My mother quilts. With a vengeance. She spends most of the hours of most of her days quilting. She makes quilts for everyone: Her children, her friends, people at church, people she barely knows and all of their children. We never wonder what birthdays or Christmases are going to bring us because it is almost always a quilt.
My mother is a fine quilter, and I always appreciate her gifts, but her quilts don’t necessarily get me stirred up and excited. And I don’t usually think of them as works of art. More like lovingly, sweetly made crafts.
A new exhibit at Living Arts, though, has taken everything I thought I new about quilts and turned it upside down.
“Modern Materials: The Art of the Quilt” features the work of 24 fiber artists from across the nation, featuring two Oklahoma artists: Tulsa’s Jean Ann Fausser and Oklahoma City’s Elia Woods.

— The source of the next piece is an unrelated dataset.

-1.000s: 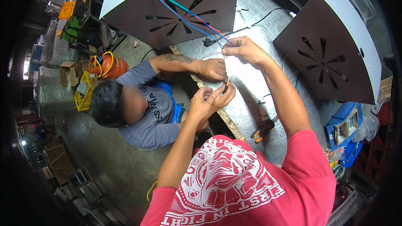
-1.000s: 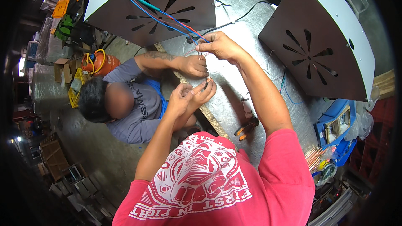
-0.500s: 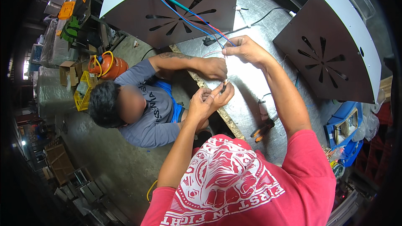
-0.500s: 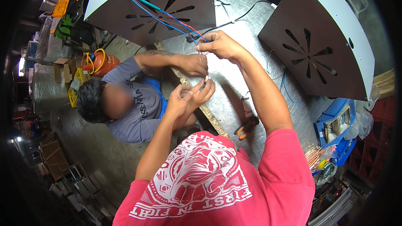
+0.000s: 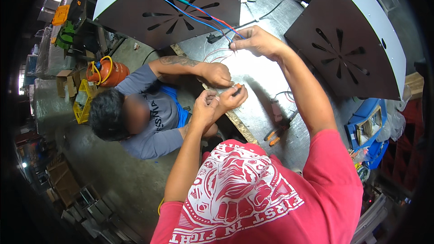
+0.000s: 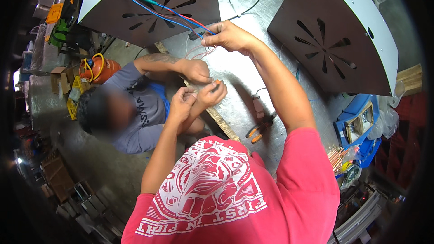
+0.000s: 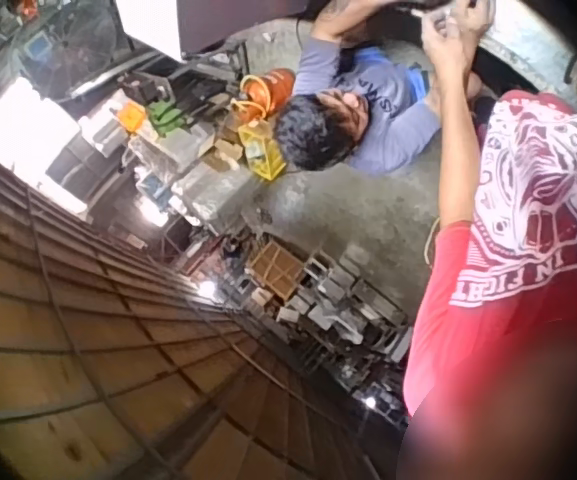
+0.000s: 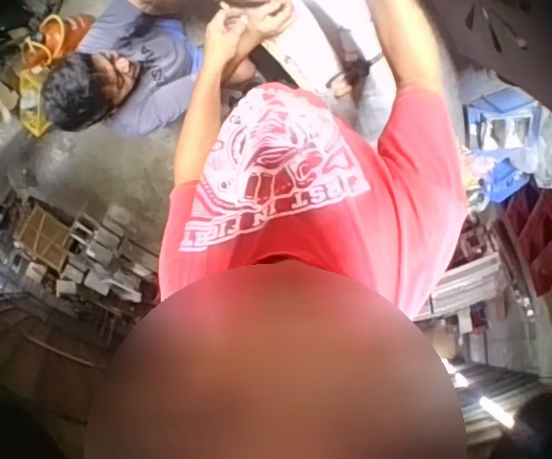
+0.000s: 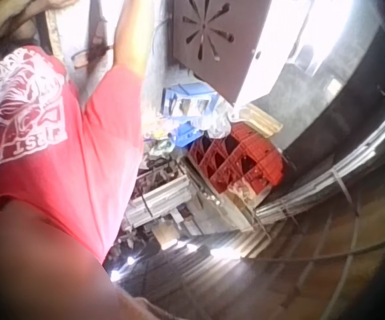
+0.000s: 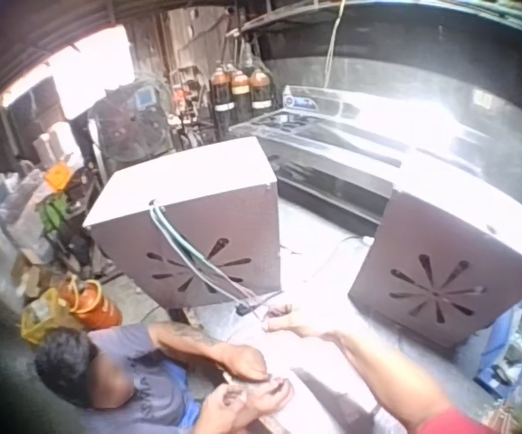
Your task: The person connects multiple colored wires to orange connectors and routes them into a metal enclosure. They strip wire ends, twist strands, and insert them into connectors while another person assists by holding wires and handing components.
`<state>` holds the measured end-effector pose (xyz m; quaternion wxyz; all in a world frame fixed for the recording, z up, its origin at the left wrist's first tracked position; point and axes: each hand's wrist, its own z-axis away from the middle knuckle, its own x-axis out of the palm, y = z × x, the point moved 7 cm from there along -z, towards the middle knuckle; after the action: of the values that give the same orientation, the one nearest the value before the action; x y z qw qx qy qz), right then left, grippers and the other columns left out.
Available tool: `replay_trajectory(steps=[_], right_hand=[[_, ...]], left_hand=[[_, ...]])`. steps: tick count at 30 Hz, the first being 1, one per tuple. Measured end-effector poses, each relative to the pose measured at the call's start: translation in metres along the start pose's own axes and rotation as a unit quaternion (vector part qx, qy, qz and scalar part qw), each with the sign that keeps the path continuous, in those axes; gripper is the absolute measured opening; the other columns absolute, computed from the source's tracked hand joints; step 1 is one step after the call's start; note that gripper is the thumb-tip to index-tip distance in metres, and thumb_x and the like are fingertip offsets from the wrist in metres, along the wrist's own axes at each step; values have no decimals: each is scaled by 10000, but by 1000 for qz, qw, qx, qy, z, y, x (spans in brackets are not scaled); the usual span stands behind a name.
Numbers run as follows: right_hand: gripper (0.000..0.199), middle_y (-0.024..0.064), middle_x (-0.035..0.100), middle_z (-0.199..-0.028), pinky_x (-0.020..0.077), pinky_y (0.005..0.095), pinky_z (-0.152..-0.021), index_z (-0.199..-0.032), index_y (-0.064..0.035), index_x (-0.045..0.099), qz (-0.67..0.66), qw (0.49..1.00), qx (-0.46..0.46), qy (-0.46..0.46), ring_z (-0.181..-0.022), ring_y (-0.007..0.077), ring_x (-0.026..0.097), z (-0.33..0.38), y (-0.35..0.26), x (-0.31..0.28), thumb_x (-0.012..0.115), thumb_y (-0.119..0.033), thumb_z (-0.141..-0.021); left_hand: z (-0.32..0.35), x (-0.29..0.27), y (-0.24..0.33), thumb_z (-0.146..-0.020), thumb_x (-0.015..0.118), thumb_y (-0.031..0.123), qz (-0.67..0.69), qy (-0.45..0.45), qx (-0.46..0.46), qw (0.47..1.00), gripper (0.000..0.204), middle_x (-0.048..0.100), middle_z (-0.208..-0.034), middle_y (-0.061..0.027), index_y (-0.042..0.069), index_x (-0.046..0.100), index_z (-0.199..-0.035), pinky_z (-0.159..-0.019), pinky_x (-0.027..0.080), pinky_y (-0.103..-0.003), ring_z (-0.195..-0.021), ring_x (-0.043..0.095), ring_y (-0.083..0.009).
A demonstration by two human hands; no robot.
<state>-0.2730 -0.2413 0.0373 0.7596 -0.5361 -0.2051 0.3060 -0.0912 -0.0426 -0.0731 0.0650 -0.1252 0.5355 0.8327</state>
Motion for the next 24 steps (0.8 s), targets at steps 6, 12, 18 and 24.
replay_trajectory(steps=[6,12,18,24], right_hand=[[246,-74,490,-572,204,236,-420,-960,-55,744,69,998,-3,15,-461,30,310,13,-22,-17,793,-279,-869],[265,-63,522,-607,202,240,-422,-990,-42,758,101,994,-28,16,-470,32,300,23,-41,-26,792,-274,-866],[313,-65,488,-602,215,241,-423,-1012,-25,758,142,988,-51,31,-477,35,306,28,-55,-42,809,-288,-851],[316,-75,453,-599,209,242,-435,-1022,-33,757,152,987,-34,28,-486,37,302,33,-58,-39,816,-287,-844]], left_hand=[[3,2,16,-926,675,131,-35,13,21,999,274,696,-950,-108,-54,638,-1125,-799,527,-305,-859,634,-153],[14,11,40,-929,664,129,-62,20,58,996,244,691,-923,-96,-37,645,-1107,-777,522,-296,-825,630,-146],[27,51,60,-933,673,107,1,-47,115,992,177,681,-921,-134,-38,630,-1025,-697,541,-299,-753,660,-169],[42,71,52,-943,666,96,-25,-102,88,991,176,660,-892,-41,-33,641,-1060,-736,508,-261,-815,612,-102]])
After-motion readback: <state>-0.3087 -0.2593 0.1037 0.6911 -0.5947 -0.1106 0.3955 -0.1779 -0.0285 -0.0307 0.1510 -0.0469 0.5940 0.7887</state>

My initial response to the quilts on display at Living Arts’ still-new space at 307 E. Brady was shock. I was amazed by what these artists formed out of fabric and thread. They completely redefined the words “fine craft.”
Susan Else’s “Above the Boardwalk,” which features a quilted, spinning Ferris wheel, complete with passengers.

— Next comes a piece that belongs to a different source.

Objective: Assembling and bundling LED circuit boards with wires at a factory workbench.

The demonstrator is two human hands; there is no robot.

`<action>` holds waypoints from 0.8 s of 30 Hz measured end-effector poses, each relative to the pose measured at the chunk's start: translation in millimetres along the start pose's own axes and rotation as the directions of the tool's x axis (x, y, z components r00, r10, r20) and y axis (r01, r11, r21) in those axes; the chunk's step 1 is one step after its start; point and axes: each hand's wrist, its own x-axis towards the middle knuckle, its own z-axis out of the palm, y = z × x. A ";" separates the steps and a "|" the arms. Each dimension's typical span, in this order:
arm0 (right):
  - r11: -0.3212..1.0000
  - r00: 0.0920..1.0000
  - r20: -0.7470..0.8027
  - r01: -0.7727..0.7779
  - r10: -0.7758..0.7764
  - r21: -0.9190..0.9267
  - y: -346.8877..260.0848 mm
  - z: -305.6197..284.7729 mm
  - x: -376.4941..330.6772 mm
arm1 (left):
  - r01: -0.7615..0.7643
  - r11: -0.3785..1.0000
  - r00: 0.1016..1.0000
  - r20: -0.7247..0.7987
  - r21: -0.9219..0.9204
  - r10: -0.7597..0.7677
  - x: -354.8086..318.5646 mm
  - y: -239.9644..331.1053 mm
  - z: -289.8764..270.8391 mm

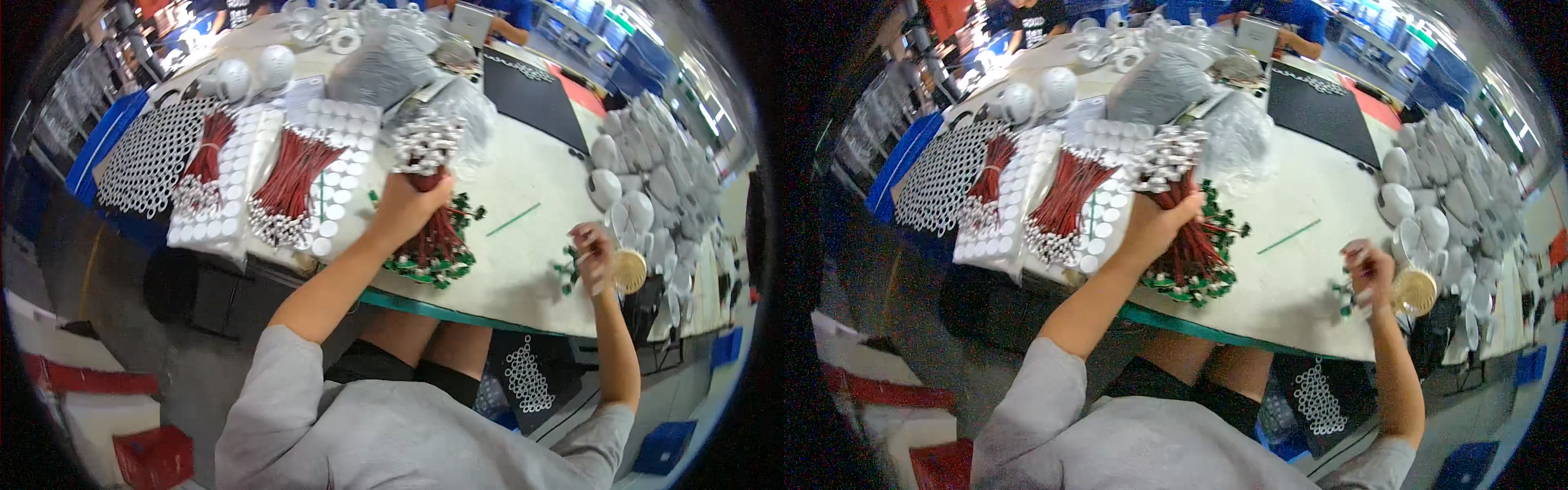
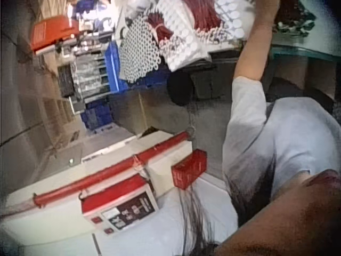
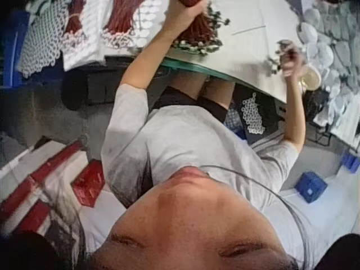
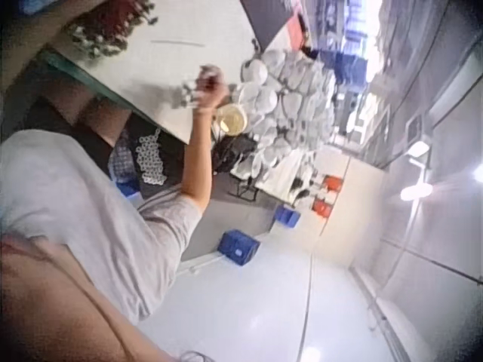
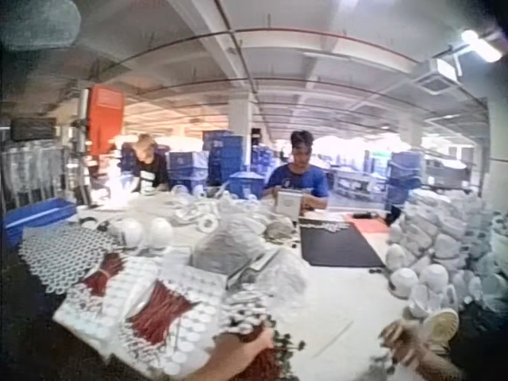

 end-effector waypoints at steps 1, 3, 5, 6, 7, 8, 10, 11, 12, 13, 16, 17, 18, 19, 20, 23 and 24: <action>0.867 0.997 -0.023 0.049 -0.069 -0.496 -11.5 13.5 10.0 | -0.005 1.000 1.000 -0.023 0.018 0.006 -0.7 -0.7 2.2; 0.940 0.964 -0.076 -0.264 0.253 -0.217 -34.3 46.3 27.4 | -0.045 0.997 0.999 -0.029 0.061 0.046 -4.9 -2.0 12.1; 0.958 0.962 -0.001 -0.273 0.274 -0.090 -28.0 67.6 36.1 | -0.130 0.969 0.992 0.022 0.212 0.128 -6.4 2.1 31.1; 0.961 0.953 0.132 -0.276 0.274 0.000 -16.6 77.4 37.0 | -0.182 0.950 0.983 0.014 0.253 0.184 -6.8 -5.9 37.5; 0.966 0.965 0.057 -0.256 0.257 -0.028 -7.1 93.3 28.4 | -0.252 0.942 0.966 -0.009 0.224 0.260 -7.8 -10.4 49.4; 0.946 0.951 0.023 -0.305 0.309 -0.113 2.8 109.5 21.2 | -0.245 0.966 0.969 -0.012 0.083 0.247 -10.1 -8.5 52.7; 0.975 0.977 0.180 -0.077 0.115 -0.209 16.4 129.5 17.9 | -0.261 0.965 0.965 -0.029 0.028 0.262 -9.2 -9.6 57.8; 0.967 0.969 0.097 -0.211 0.226 -0.141 16.8 135.1 14.2 | -0.207 0.977 0.978 -0.021 -0.055 0.207 -8.5 -9.7 58.8; 0.973 0.966 0.143 -0.197 0.214 -0.121 14.8 138.4 13.2 | -0.173 0.980 0.985 0.007 -0.098 0.174 -9.6 -7.5 52.9; 0.978 0.962 0.187 -0.184 0.200 -0.100 11.2 141.5 13.8 | -0.168 0.978 0.985 0.016 -0.123 0.171 -8.6 -11.2 49.4; 0.915 0.932 0.216 -0.205 0.291 -0.349 2.7 149.0 13.9 | -0.149 0.981 0.988 0.017 -0.123 0.152 -9.4 -22.9 49.1; 0.894 0.896 0.293 -0.204 0.335 -0.398 16.7 138.9 8.8 | -0.152 0.974 0.988 0.012 -0.166 0.156 -9.5 -25.4 50.7; 0.867 0.871 0.322 -0.201 0.372 -0.456 10.6 138.7 10.8 | -0.200 0.964 0.980 -0.050 -0.173 0.194 -9.4 -24.4 54.1; 0.837 0.843 0.349 -0.195 0.410 -0.512 5.1 139.1 14.9 | -0.240 0.951 0.970 -0.011 -0.195 0.243 -9.6 -23.5 54.3; 0.811 0.808 0.532 0.124 0.252 -0.572 20.7 127.8 20.2 | -0.279 0.935 0.956 0.025 -0.218 0.291 -9.3 -21.9 53.7; 0.930 0.848 0.458 -0.101 0.266 -0.353 38.2 124.3 18.8 | -0.343 0.933 0.922 0.228 0.112 0.312 -6.7 -20.7 46.4; 0.906 0.882 0.404 -0.057 0.242 -0.419 44.0 128.0 16.2 | -0.430 0.865 0.895 0.244 0.259 0.372 -5.4 -15.3 42.8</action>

Kevan Rupp Lunney has constructed a large “Pod,” inside which sits a pink bud.
Check out the detail. This is an up-close view of only a small section of Jill Rumoshosky Werner’s “Fan Dancer.”
The exhibit, sponsored in part by the recently formed Brady Craft Alliance, debuted at Oklahoma City's Artspace at Untitled Gallery in July 2009.

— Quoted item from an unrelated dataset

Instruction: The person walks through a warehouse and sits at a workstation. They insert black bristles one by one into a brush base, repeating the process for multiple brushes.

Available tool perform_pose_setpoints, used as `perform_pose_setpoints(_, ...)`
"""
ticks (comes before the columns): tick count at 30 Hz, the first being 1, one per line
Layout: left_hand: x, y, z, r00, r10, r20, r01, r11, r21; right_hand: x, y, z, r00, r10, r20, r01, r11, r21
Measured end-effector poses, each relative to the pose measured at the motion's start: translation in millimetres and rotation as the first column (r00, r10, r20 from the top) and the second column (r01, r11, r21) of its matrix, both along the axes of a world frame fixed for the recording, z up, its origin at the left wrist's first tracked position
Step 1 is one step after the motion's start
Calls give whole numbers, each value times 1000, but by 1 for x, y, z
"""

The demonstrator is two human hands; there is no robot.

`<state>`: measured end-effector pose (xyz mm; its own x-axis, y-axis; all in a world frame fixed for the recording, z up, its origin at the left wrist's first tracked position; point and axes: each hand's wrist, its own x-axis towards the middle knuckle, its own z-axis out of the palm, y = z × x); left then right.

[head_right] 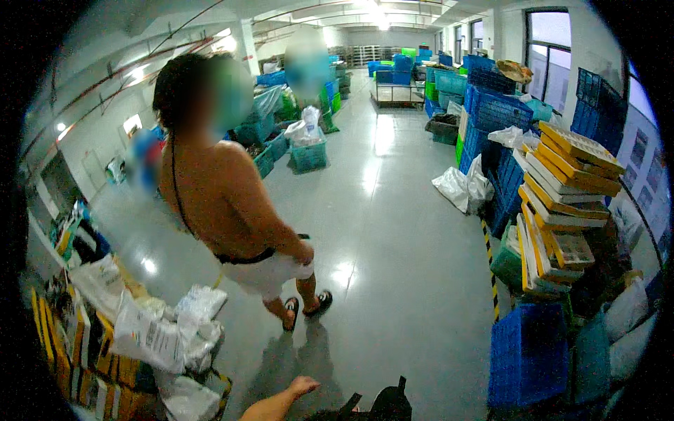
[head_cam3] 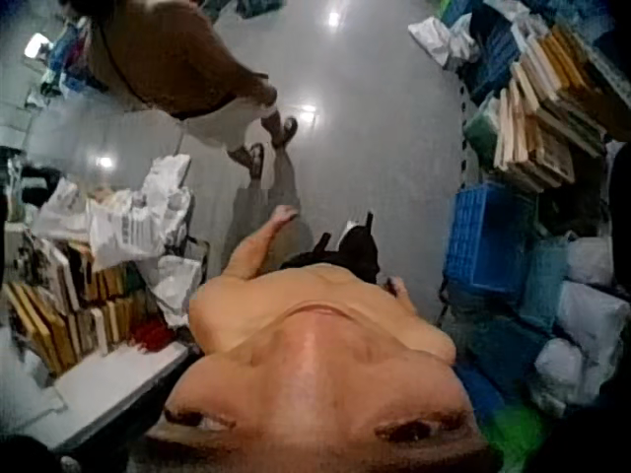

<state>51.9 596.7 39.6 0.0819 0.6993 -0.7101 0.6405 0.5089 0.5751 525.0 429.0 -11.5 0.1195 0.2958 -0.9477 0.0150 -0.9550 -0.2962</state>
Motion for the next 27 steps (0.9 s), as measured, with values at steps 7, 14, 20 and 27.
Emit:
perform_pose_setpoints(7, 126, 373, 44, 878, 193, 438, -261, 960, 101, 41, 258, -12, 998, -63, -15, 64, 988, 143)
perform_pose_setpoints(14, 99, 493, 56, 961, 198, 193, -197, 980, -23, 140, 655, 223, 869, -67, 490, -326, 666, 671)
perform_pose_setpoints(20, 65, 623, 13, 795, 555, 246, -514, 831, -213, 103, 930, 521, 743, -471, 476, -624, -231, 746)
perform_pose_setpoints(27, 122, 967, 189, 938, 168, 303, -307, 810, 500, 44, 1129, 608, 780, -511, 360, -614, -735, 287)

The director of that gallery said, “Quilting has a unique culture wherein, historically, it has been a traditional craft where the product is utilitarian; versus modern quilting quickly becoming a contemporary art form to be hung on the wall or sat on a pedestal.
“Many quilters tell narratives through their work, while some address social issues through their art. Others simply use quilt art as their chosen medium for self-expression. Quilt artists use a variety of fibers and quilting materials, and some incorporate a range of other materials, from photographic film to tiny plastic suitcases.”
The exhibit remains on display through Feb. 25. Gallery hours are Tuesdays, Wednesdays, Saturdays and Sundays from 1-5pm, Thursdays from1-9pm and Fridays from 1-9pm. Get more information at www.livingarts.org.